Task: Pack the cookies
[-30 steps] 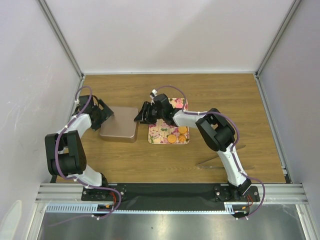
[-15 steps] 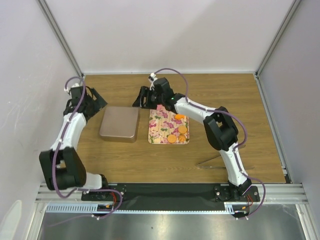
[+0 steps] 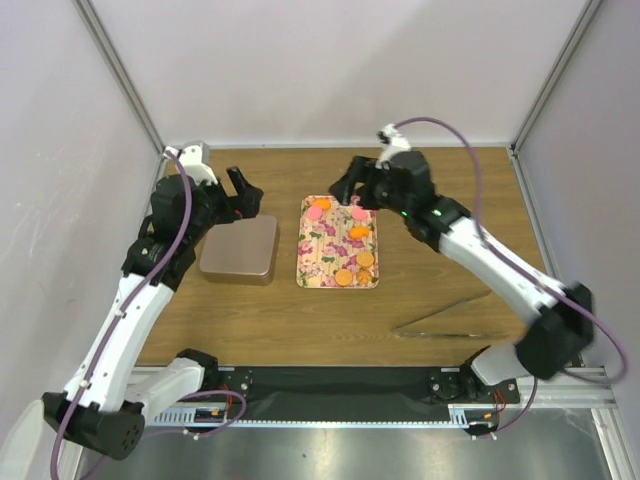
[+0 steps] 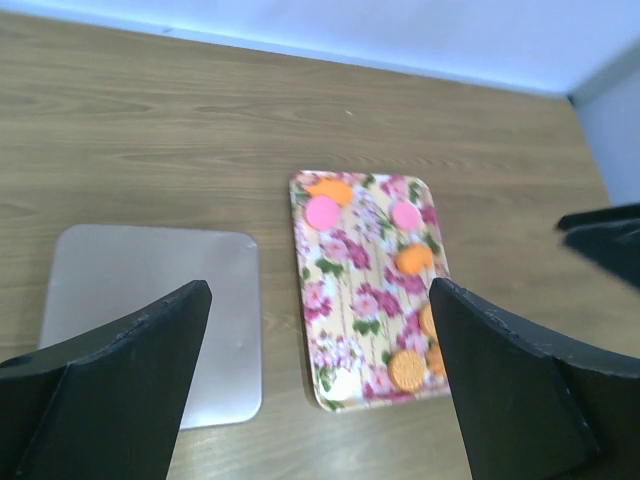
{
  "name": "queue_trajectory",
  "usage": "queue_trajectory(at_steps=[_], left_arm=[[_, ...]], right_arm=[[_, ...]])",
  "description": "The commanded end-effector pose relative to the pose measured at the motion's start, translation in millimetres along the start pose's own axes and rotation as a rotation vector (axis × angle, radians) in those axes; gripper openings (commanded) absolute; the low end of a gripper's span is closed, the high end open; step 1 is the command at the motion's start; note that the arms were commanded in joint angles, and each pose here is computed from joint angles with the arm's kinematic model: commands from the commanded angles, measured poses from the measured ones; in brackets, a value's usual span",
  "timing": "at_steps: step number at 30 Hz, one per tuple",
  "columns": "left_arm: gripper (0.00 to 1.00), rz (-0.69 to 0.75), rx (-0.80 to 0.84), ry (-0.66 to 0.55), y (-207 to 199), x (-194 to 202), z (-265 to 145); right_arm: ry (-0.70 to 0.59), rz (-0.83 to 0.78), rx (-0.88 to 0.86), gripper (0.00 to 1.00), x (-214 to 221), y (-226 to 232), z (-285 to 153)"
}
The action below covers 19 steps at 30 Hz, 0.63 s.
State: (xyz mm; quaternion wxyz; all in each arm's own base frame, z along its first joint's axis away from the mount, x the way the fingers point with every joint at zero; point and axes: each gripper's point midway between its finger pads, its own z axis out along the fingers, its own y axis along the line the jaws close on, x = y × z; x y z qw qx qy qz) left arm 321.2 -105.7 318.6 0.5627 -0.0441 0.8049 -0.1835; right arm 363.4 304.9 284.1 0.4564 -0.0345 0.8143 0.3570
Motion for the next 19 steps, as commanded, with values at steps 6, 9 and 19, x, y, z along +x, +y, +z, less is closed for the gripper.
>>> queue_trajectory(at_steps=[6, 9, 19], left_arm=[[0.98, 0.113, 0.142, 0.019, -13, 40, -34], [0.98, 0.104, 0.159, 0.023, -11, 54, -35], [0.98, 0.111, 0.154, 0.027, -5, 66, -39]], right_arm=[[-0.207, -0.051, 0.263, 1.0, -7, -57, -107], [-0.224, -0.046, 0.306, 1.0, -4, -67, -127], [-0.264, -0.037, 0.337, 1.0, -2, -76, -138]])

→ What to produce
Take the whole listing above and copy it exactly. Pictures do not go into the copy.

→ Reply to the task
Task: Pack the cookies
[-30 steps] 
[-15 steps] 
[+0 steps] 
[+0 steps] 
{
  "name": "queue_trajectory",
  "usage": "queue_trajectory(at_steps=[_], left_arm=[[_, ...]], right_arm=[[_, ...]])",
  "description": "The commanded end-effector pose relative to the pose measured at the motion's start, translation in millimetres along the start pose's own axes and rotation as a rotation vector (axis × angle, radians) in those axes; gripper openings (commanded) absolute; the low end of a gripper's span is closed, the high end open; step 1 is the command at the motion's start; note that the arms were commanded in joint angles, and each pose here is computed from joint angles with the arm's kinematic model: commands from the commanded angles, measured poses from the measured ones; in brackets, a value's usual span",
  "timing": "at_steps: step number at 30 Hz, one per tuple",
  "columns": "left_arm: gripper (0.00 to 1.00), rz (-0.69 to 0.75), rx (-0.80 to 0.84), ry (-0.66 to 0.55), y (-207 to 199), x (-194 to 202), z (-265 to 145); right_arm: ry (-0.70 to 0.59), rz (-0.83 to 0.78), rx (-0.88 to 0.86), gripper (0.00 to 1.00), x (-214 to 221), y (-226 to 232), z (-285 to 153)"
}
The action below covers 19 steps at 30 Hz, 0.63 s.
State: (xyz mm; quaternion wxyz; all in each arm's own base frame, z along its first joint's axis away from the mount, x the way the fingers point with every joint at zero; point and axes: each gripper's point midway between its finger pads, its own z axis out along the fingers, its own y axis along the line the jaws close on, x = y × z; x y z qw qx qy qz) left arm 321.2 -105.7 318.6 0.5627 -0.0441 0.8049 -0.1835; right arm 363.4 304.9 284.1 0.4564 -0.0345 0.8143 0.3570
Motion for the next 19 steps, as commanded, with values at steps 6, 9 and 19, x, y, z along +x, +y, +z, less is closed for the gripper.
>>> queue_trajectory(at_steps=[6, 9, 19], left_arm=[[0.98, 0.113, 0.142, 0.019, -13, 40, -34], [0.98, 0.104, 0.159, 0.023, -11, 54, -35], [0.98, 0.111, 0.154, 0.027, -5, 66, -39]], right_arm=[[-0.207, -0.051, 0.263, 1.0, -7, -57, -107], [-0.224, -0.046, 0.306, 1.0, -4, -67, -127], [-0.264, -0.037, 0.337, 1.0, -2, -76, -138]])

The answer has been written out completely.